PROBLEM ->
A single stretch of the material below is to be transcribed exactly, starting at the line with "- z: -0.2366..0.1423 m" and ending after the line with "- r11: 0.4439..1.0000".
[DATA BLOCK — start]
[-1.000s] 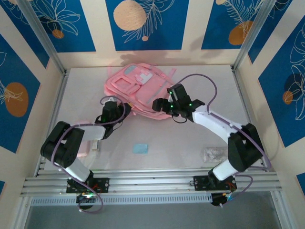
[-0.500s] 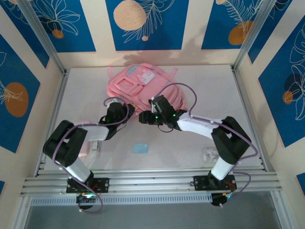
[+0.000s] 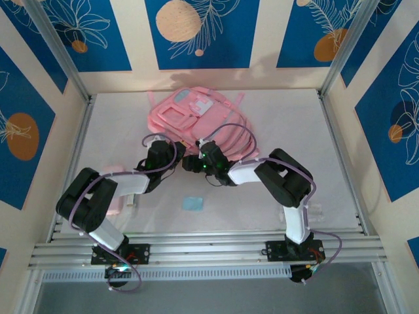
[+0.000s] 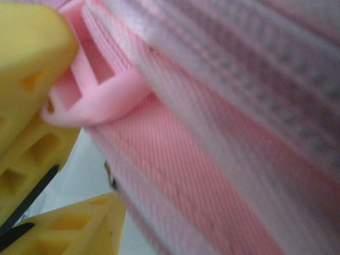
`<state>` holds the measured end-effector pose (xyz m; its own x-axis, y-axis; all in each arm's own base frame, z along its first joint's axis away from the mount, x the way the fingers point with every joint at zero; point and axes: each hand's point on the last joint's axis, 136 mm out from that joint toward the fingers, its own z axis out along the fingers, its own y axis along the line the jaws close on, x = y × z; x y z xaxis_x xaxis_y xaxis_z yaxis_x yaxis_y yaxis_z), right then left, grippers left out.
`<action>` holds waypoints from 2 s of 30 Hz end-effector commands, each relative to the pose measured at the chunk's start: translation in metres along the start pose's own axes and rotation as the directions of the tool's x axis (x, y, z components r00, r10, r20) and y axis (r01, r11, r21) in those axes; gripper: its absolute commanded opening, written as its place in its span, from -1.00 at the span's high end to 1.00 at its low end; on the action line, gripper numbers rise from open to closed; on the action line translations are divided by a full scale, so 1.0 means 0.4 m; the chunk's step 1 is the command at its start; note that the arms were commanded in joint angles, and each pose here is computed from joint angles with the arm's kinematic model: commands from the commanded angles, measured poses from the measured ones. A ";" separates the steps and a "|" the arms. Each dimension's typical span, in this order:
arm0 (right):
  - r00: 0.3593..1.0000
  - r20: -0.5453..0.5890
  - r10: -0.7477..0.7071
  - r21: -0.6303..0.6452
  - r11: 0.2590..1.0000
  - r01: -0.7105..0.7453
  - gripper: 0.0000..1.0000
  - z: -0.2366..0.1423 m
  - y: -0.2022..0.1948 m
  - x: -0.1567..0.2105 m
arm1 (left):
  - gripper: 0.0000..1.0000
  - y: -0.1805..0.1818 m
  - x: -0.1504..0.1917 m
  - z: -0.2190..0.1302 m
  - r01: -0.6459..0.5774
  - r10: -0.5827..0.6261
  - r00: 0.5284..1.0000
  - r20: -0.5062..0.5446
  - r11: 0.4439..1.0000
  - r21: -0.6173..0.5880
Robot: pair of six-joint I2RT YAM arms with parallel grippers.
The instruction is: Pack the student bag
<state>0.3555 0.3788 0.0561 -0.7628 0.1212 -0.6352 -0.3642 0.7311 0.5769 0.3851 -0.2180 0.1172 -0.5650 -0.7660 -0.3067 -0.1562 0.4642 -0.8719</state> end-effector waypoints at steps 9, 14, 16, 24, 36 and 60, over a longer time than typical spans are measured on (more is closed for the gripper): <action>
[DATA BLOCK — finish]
ANSWER FOR THIS EXERCISE ->
  - z: -0.2366..0.1423 m
  - y: -0.2022..0.1948 m
  - x: -0.1567..0.2105 m
arm1 (left):
  - gripper: 0.0000..1.0000
  - y: -0.1805..0.1818 m
  - x: -0.1504..0.1917 m
  - z: -0.2190..0.1302 m
  - r01: -0.6459..0.5774
  - r10: -0.5827..0.6261
  - r00: 0.5284..1.0000
  - r20: -0.5062..0.5446
  - r11: 0.4439..1.0000

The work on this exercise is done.